L’aveuglement de nos gouvernements affiché au grand jour au Grand Prix

Ann Leduc
Il est désolant de constater que nos gouvernements contribuent au proxénétisme à coups de dizaines de millions de dollars. La ministre québécoise du Tourisme, Caroline Proulx, souligne que «le gouvernement du Québec est, avec le gouvernement fédéral, un des principaux bailleurs de fonds du Grand Prix du Canada (GP), avec une contribution d’environ 5,4 M$, ce qui est un peu moins que la contribution d’Ottawa».
L’Institut de recherche et d’informations socioéconomiques estime pour sa part qu’«entre 2009 et 2031, les trois ordres de gouvernement auront déboursé 400 M$ uniquement pour les droits versés aux propriétaires du circuit».
Or, «la course au sexe pendant la semaine du Grand Prix [est] sans doute le vrai sport non officiel à Montréal», et au moins un site touristique indique comment gagner cette course non officielle, malgré les admonestations sur l’achat de services sexuels des organisateurs du GP et des organismes de lutte contre l’exploitation sexuelle. De l’aveu même du plus récent président et chef de la direction du GP de Formule 1 du Canada, François Dumontier: «Le Grand Prix de Montréal ne se cache pas. L’organisation est bel et bien consciente que cet événement d’envergure mondiale entraîne une hausse de la prostitution dans la métropole lors du week-end. [...] On le dénonce, affirme-t-il, mais malheureusement, on ne peut pas toujours savoir ce qui va se dérouler [en privé].» Et on y constate une demande pour des filles de plus en plus jeunes.
Société misogyne
Pour les droits des femmes du Québec a déjà publié un mémoire sur la nécessité d’abolir la prostitution. Nous reprenons ici les mots de Meghan Murphy sur l’exploitation sexuelle qui va se dérouler ce week-end et que nous finançons tous indirectement bon gré mal gré: «Ceci parce que nous vivons dans une société misogyne qui, non seulement apprend aux hommes que les femmes ne sont pas tant des êtres humains ayant droit au respect, mais qu’elles sont des cibles semblables à une voiture ou à une montre de grand prix: des objets auxquels on a plus facilement accès par la gloire et le fric. “L’argent, le pouvoir, les femmes”, voilà le rêve américain des hommes, et c’est un rêve qui place au premier plan les marchandises et qui range les femmes parmi ces marchandises.»

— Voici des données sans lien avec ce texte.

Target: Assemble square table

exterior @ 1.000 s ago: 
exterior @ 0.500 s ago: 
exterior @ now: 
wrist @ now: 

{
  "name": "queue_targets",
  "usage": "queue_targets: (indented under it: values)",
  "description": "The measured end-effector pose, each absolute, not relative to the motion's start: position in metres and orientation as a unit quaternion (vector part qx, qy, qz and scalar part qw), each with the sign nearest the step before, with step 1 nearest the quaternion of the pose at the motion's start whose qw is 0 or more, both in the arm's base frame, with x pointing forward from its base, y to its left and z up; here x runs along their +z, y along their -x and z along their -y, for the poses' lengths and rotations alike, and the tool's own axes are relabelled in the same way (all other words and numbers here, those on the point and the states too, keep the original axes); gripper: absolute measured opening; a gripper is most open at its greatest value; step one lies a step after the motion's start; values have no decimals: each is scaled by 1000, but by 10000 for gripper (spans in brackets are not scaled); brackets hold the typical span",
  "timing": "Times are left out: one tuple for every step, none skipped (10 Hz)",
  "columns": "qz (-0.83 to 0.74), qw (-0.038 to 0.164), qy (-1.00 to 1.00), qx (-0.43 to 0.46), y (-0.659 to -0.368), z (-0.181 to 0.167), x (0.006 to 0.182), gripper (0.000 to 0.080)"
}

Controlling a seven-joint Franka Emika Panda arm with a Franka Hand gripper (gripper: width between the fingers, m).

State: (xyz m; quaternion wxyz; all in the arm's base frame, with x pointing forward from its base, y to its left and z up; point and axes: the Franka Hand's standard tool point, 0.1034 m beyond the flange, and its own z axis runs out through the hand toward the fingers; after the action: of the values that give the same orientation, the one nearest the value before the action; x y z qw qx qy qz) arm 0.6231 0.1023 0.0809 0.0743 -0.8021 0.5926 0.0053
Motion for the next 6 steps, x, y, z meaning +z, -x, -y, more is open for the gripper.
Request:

Nous partageons le constat de Patrick Lagacé, publié dans La Presse: «J’ai des doutes sur l’efficacité de campagnes semblables, vu la nature du public cible: un gros dégueulasse qui achète une mineure va-t-il vraiment avoir une épiphanie en voyant une campagne publicitaire lui rappelant que violer une ado de 15 ans, c’est mal? [...] [L]e bâton m’apparaît plus efficace que la carotte pour refroidir les ardeurs, en pareille matière. Judiciarisation et médiatisation des gros dégueulasses: c’est aussi un excellent message de “sensibilisation” [sic], me semble.»
Abolir les mythes
Finalement, deux autres messages. Il faut visionner le film Noémie dit oui avant de dire que la prostitution est un «travail» comme un autre, surtout pendant «la mascarade qui se tient souvent aux alentours du Grand Prix de F1 à Montréal».

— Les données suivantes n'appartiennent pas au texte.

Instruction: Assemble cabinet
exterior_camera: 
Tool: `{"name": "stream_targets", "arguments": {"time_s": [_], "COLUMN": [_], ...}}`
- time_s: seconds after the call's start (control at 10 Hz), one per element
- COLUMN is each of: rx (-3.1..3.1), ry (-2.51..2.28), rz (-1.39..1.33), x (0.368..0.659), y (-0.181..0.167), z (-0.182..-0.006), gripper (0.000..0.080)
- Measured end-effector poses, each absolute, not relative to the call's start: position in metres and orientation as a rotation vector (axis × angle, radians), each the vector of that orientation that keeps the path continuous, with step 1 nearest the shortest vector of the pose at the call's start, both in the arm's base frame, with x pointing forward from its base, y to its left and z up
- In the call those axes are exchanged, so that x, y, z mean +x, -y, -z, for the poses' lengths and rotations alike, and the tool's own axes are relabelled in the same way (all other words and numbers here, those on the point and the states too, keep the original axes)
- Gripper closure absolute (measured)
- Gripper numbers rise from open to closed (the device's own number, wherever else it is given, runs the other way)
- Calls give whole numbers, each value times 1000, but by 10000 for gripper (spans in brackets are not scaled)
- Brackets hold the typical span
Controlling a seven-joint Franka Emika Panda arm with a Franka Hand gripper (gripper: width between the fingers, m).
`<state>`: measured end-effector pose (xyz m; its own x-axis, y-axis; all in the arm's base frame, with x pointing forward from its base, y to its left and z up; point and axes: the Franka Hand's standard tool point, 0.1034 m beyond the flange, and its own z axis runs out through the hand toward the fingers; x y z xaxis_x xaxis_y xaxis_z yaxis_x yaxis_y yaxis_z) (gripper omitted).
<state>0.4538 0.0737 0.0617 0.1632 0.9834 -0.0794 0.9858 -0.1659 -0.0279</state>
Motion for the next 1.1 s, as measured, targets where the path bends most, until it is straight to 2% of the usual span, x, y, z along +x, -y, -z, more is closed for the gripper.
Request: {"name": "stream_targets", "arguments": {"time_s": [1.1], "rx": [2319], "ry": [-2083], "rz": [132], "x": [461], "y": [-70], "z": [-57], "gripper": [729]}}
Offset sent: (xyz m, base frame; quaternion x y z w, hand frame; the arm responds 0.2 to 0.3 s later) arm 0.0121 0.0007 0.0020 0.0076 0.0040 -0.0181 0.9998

Et avant de dire que «ç’a toujours existé», rappelons-nous qu’il en était ainsi de l’esclavage, et que c’est à Montréal en 1798 qu’un homme courageux, le juge James Monk, y a mis fin, plus de 30 ans avant l’abolition de l’esclavage dans l’Empire britannique. Nous aussi, nous dénonçons et disons: non. Non à la prostitution des jeunes filles, à l’exploitation des corps féminins, à la mascarade du Grand Prix.
Ann Leduc
Membre de Pour les droits des femmes du Québec (PDF Québec) et co-traductrice de l’œuvre d’Andrea Dworkin Pornography: Men Possessing Women (1981) (version française: Pornographie: les hommes s’approprient les femmes, Éditions LIBRE, 2022).